(EXERCISE INPUT)
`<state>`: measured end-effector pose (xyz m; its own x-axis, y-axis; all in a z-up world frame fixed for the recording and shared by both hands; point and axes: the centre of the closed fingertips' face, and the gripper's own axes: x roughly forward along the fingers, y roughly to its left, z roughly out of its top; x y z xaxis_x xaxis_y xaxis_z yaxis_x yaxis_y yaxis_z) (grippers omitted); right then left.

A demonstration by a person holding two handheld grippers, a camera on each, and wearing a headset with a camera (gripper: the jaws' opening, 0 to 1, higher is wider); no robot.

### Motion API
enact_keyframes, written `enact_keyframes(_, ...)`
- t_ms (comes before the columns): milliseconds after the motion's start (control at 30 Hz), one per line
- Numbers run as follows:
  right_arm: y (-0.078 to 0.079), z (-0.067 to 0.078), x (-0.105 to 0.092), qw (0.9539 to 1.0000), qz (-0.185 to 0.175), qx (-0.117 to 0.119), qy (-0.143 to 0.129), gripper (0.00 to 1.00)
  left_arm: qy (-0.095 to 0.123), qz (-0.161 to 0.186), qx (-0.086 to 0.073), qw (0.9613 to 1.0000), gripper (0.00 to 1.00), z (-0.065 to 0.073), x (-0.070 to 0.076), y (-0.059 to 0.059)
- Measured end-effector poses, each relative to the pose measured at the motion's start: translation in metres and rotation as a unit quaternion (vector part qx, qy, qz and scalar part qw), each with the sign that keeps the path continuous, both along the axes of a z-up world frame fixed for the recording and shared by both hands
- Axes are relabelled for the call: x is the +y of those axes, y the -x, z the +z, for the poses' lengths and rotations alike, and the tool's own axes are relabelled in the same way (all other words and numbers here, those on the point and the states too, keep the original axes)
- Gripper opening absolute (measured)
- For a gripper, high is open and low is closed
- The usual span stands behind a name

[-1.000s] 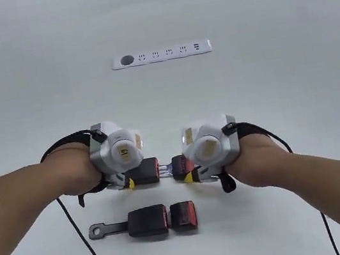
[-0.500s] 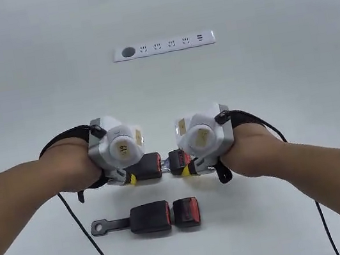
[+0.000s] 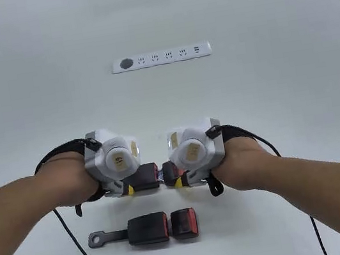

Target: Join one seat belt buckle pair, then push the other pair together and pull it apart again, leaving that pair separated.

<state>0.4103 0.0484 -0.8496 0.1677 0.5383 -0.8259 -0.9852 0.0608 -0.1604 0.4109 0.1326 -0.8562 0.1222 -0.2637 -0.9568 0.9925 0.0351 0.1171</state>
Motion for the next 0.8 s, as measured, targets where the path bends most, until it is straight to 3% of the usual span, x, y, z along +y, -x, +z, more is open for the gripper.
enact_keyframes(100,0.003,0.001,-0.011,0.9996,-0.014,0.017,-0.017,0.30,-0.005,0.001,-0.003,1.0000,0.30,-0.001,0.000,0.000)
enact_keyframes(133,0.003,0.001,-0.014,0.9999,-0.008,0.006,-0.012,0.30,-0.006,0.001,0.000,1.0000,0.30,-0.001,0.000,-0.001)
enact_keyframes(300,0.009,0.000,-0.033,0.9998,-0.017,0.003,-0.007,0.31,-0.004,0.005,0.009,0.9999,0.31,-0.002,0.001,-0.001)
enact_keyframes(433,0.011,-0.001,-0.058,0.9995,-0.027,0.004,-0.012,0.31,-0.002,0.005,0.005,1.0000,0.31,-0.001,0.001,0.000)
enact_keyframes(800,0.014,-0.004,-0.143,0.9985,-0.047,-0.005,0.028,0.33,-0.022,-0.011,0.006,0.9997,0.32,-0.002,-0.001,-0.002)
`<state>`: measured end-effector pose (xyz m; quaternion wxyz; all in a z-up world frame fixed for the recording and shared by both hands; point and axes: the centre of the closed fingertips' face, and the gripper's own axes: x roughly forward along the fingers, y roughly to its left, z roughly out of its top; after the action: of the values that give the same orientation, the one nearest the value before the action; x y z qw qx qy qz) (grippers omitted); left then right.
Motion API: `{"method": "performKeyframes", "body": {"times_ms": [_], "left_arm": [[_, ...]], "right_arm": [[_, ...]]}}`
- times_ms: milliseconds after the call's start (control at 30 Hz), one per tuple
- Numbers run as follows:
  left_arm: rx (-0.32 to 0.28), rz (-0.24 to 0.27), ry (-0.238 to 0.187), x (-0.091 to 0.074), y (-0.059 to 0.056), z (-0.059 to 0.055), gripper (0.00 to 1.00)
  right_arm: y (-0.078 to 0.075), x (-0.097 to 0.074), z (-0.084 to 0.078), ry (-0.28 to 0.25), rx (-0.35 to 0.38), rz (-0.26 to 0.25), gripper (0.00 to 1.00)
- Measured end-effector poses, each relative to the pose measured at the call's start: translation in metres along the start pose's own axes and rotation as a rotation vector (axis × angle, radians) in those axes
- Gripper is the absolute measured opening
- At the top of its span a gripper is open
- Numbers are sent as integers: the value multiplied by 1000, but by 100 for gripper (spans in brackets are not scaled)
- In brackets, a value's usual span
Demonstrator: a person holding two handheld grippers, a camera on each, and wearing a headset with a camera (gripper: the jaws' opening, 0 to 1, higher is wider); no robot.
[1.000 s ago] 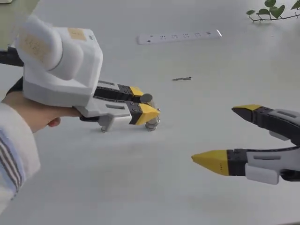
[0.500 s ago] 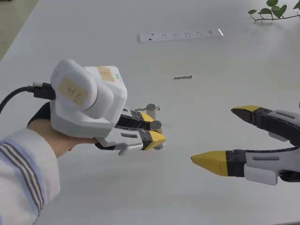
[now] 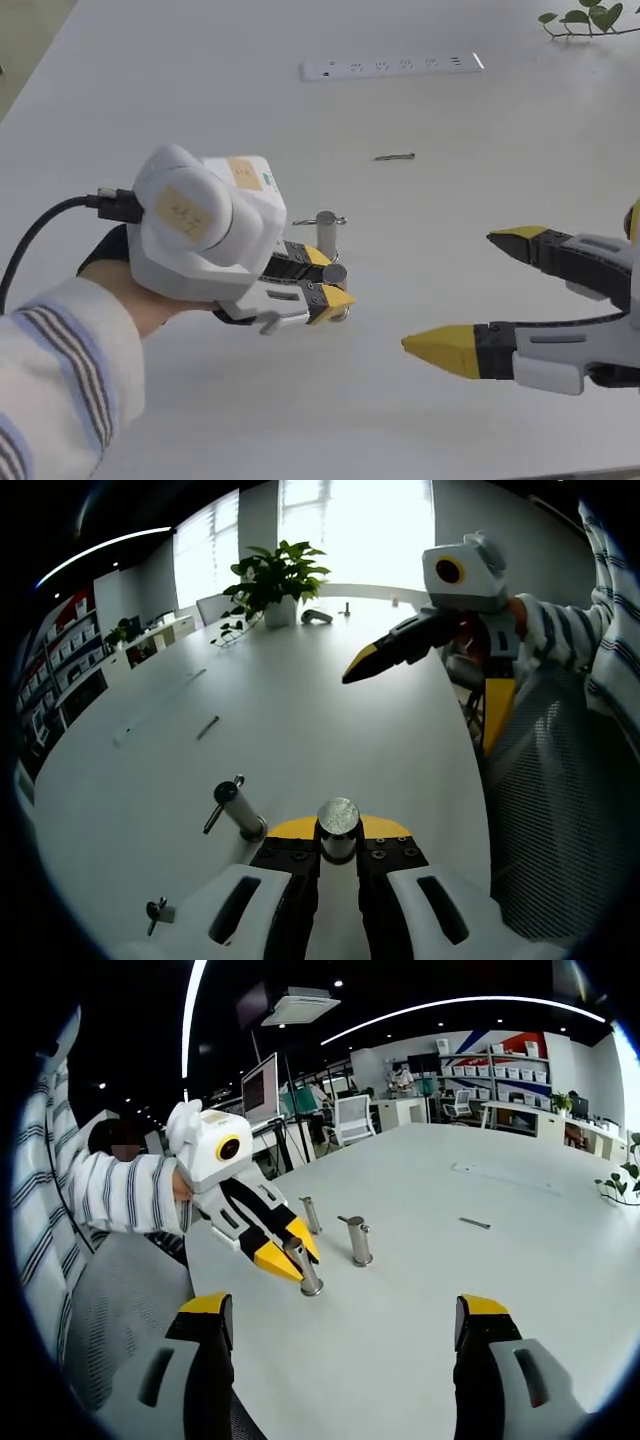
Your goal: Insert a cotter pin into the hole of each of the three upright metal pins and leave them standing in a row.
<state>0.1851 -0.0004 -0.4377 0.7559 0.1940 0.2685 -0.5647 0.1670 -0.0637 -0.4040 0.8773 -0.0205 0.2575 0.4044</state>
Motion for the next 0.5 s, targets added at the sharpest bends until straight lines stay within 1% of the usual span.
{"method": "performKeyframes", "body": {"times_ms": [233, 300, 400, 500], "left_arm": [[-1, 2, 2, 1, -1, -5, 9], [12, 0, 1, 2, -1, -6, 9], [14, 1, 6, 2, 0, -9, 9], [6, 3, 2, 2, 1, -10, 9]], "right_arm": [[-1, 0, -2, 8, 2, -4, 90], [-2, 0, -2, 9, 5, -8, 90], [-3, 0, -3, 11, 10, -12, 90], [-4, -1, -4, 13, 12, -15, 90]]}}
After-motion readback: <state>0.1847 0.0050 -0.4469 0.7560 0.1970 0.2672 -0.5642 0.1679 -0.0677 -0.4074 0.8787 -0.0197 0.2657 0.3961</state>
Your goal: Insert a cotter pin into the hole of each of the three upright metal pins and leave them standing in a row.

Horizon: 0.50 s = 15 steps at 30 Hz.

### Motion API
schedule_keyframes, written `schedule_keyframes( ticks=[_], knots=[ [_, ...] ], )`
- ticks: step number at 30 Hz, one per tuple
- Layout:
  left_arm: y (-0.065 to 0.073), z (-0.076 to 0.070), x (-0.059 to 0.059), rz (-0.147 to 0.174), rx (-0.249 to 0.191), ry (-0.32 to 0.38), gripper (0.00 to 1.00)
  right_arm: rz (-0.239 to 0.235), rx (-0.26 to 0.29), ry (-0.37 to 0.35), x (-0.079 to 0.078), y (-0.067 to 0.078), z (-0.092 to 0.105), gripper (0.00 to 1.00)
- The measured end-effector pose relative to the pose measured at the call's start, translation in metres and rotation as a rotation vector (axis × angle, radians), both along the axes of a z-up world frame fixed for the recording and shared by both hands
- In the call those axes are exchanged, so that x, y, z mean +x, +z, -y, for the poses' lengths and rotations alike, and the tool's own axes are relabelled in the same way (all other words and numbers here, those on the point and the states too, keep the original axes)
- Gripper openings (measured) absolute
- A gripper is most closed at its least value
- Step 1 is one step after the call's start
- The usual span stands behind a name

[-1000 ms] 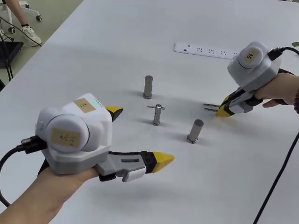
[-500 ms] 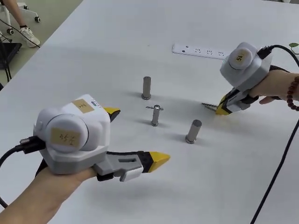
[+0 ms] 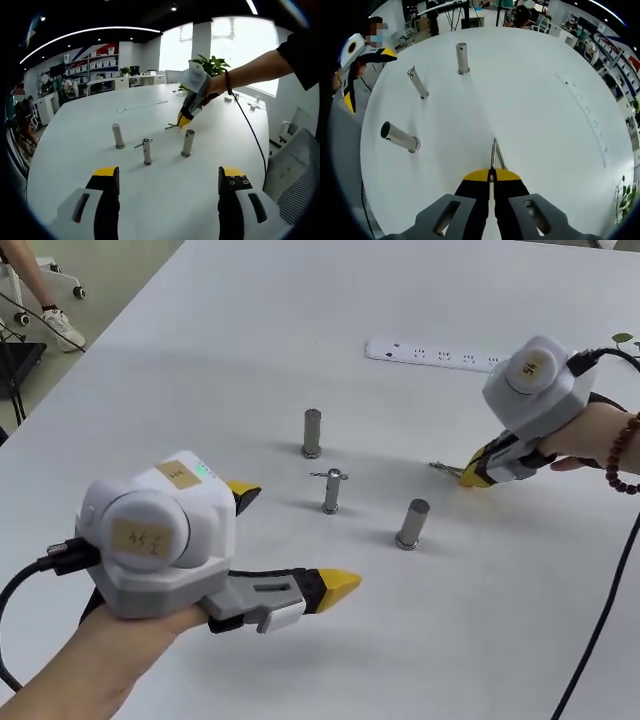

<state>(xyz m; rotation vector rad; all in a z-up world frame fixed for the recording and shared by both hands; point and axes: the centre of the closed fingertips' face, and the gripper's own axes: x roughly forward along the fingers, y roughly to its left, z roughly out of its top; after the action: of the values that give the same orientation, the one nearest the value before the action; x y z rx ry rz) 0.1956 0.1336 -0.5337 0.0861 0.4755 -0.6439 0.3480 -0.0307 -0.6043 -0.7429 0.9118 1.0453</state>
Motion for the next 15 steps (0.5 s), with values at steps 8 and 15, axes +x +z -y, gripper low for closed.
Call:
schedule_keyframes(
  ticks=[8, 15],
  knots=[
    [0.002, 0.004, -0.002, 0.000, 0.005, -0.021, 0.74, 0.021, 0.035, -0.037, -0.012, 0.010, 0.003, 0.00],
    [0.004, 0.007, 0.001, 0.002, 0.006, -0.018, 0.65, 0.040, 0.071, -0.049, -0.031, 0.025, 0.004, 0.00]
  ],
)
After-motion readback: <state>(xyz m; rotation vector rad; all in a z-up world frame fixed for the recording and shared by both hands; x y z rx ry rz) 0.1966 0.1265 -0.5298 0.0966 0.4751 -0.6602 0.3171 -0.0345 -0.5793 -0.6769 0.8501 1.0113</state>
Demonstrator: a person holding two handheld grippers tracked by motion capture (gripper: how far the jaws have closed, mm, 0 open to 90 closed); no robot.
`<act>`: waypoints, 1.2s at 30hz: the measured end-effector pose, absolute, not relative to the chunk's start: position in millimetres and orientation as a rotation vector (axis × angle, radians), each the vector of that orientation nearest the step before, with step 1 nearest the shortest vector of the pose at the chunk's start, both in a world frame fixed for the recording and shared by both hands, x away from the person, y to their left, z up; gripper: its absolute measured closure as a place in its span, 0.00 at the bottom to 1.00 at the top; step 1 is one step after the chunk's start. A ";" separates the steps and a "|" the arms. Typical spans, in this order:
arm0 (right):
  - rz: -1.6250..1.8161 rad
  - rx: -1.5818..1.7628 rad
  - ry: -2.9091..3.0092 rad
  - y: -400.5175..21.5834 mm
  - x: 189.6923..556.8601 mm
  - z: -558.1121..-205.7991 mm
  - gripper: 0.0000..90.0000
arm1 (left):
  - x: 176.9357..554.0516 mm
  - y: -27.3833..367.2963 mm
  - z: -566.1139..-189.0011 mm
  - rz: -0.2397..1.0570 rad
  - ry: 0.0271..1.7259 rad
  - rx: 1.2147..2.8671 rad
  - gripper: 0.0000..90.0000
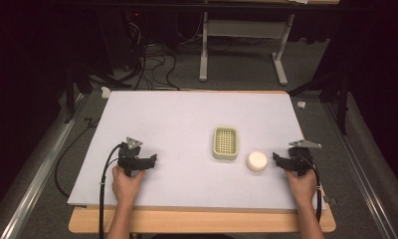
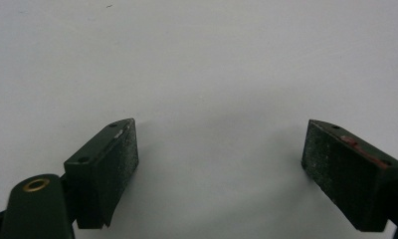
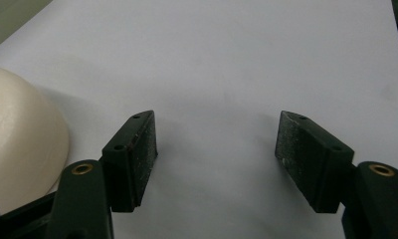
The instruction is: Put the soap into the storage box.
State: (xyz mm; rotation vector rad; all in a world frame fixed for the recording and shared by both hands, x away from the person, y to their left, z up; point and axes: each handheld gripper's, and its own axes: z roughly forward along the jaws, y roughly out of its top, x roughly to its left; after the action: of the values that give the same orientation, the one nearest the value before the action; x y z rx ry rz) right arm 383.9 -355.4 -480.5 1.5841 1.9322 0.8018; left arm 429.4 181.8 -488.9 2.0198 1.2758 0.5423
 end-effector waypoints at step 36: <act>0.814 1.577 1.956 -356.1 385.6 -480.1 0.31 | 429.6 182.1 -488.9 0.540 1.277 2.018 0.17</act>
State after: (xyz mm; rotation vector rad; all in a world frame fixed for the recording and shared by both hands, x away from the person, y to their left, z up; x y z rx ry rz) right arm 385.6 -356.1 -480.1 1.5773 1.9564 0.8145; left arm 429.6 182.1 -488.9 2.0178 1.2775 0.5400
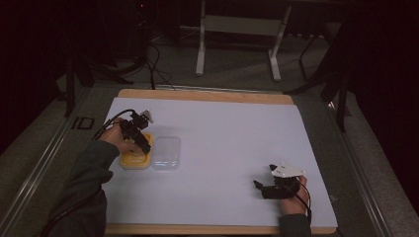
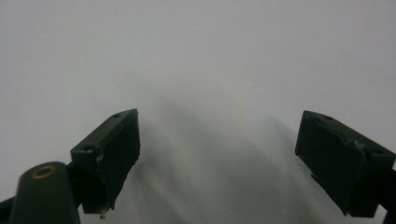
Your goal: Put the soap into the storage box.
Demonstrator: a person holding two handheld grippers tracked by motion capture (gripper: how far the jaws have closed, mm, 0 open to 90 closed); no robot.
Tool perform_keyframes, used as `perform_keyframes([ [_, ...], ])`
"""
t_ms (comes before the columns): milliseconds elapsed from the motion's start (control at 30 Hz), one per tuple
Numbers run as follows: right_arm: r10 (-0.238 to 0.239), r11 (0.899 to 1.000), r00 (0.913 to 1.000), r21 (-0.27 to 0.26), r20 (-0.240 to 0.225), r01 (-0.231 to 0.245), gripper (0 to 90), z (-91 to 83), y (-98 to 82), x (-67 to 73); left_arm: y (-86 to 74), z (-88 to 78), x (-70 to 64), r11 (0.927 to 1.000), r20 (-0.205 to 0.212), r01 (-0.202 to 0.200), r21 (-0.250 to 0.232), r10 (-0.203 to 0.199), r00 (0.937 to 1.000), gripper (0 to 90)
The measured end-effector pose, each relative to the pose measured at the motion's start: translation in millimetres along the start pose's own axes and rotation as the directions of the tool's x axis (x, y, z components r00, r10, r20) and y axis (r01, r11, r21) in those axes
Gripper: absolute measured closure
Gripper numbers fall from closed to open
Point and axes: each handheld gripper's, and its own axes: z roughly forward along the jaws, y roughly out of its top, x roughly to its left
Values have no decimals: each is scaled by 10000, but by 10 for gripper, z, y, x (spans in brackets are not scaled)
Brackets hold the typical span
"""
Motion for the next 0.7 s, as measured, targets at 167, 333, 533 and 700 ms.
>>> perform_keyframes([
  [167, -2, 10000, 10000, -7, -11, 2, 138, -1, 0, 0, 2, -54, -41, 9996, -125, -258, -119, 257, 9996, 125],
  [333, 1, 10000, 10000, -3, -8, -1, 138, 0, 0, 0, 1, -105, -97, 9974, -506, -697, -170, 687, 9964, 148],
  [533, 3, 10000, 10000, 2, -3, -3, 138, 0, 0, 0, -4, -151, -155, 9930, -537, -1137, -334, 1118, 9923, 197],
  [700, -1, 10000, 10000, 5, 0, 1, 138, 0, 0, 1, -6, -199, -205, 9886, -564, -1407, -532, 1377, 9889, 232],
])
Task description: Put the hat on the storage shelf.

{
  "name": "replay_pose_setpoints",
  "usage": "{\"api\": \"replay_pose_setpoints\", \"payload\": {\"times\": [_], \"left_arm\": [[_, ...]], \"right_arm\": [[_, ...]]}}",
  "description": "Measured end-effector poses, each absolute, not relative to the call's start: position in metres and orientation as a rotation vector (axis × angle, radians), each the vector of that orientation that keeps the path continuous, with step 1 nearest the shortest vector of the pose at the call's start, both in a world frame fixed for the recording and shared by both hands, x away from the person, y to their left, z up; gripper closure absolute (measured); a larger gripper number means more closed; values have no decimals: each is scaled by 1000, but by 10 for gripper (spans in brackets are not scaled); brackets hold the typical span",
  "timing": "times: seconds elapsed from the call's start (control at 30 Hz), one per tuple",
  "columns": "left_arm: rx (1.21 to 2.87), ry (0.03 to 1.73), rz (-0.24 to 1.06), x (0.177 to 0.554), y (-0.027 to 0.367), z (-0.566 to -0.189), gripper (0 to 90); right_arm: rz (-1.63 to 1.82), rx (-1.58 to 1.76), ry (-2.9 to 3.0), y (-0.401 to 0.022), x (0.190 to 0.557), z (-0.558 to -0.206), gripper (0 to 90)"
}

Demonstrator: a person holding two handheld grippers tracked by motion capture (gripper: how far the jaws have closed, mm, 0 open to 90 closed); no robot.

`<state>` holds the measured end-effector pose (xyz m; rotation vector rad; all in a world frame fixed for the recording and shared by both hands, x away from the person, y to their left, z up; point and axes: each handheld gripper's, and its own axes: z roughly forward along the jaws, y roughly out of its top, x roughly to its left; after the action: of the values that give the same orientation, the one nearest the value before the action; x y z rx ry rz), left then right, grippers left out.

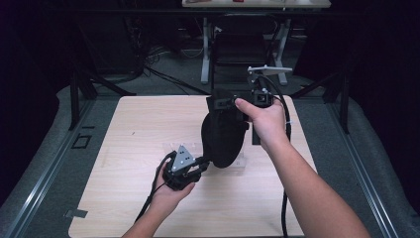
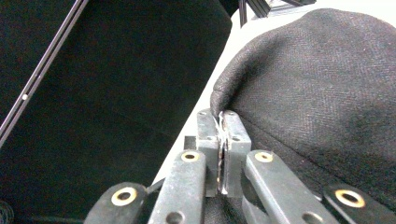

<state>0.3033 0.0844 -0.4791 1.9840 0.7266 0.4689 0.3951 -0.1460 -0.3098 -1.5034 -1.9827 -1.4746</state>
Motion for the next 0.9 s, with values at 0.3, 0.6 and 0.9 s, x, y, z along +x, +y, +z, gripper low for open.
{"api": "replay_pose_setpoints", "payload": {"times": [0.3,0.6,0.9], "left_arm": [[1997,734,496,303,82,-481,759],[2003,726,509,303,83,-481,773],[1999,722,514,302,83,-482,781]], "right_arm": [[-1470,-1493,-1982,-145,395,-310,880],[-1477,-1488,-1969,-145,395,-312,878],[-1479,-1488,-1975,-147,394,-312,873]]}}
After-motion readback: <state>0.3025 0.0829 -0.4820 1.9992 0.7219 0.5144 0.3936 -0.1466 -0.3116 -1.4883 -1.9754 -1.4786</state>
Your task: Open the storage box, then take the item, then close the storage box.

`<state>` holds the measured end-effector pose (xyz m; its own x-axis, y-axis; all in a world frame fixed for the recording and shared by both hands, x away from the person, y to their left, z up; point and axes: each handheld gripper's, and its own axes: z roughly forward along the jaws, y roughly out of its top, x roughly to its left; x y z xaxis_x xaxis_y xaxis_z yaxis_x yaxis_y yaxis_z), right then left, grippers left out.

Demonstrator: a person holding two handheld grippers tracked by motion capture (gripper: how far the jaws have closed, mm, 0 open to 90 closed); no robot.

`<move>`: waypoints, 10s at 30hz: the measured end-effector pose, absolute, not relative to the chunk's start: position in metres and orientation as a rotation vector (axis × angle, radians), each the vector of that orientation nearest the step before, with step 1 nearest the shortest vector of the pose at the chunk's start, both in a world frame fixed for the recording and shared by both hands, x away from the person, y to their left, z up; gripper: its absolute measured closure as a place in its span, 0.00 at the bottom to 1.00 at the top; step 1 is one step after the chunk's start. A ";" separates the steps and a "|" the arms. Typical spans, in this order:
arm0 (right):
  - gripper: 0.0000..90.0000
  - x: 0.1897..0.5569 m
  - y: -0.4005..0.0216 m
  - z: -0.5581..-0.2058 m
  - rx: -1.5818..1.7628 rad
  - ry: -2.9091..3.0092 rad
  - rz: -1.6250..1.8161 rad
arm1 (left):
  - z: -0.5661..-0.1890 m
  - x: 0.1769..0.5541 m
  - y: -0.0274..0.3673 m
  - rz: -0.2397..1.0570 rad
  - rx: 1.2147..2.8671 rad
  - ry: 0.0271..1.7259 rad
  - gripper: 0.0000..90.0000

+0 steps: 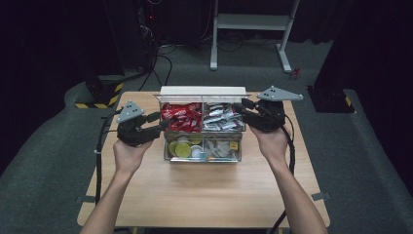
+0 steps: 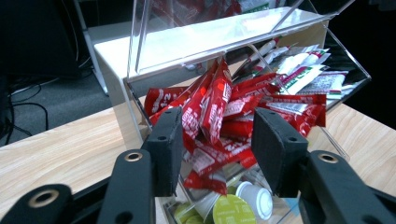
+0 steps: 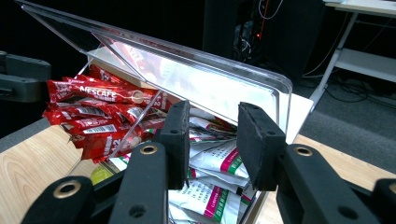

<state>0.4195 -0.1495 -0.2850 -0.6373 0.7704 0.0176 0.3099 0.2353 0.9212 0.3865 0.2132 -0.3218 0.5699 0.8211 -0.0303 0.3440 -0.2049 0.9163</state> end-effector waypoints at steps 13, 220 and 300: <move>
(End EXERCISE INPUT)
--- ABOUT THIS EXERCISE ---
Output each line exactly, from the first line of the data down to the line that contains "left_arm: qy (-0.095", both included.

--- RESPONSE BELOW ---
`<state>`: measured end-effector pose (xyz m; its own x-axis, y-axis; all in a z-up world frame fixed for the recording and shared by both hands; point and axes: the centre of the closed fingertips' face, and the gripper's own axes: x roughly forward along the fingers, y roughly to its left, z roughly out of its top; x y z xaxis_x xaxis_y xaxis_z yaxis_x yaxis_y yaxis_z) (grippers omitted); right then left.

A demonstration by a person holding two handheld grippers, a camera on each, and wearing a headset with a camera (gripper: the jaws' opening, 0 to 1, higher is wider); no robot.

### Motion API
enact_keyframes, written `enact_keyframes(_, ...)`
- t_ms (comes before the columns): milliseconds after the motion's start (control at 30 Hz), one per line
- Numbers run as follows:
  right_arm: y (-0.078 to 0.079), z (-0.067 to 0.078), x (-0.105 to 0.092), qw (0.9539 to 1.0000), qz (-0.185 to 0.175), qx (-0.117 to 0.119), qy (-0.143 to 0.129), gripper (0.00 to 1.00)
  left_arm: qy (-0.095 to 0.123), qz (-0.161 to 0.186), qx (-0.086 to 0.073), qw (0.9613 to 1.0000), gripper (0.00 to 1.00), z (-0.065 to 0.073), x (-0.070 to 0.076), y (-0.059 to 0.059)

Nothing further remains to be added to the answer.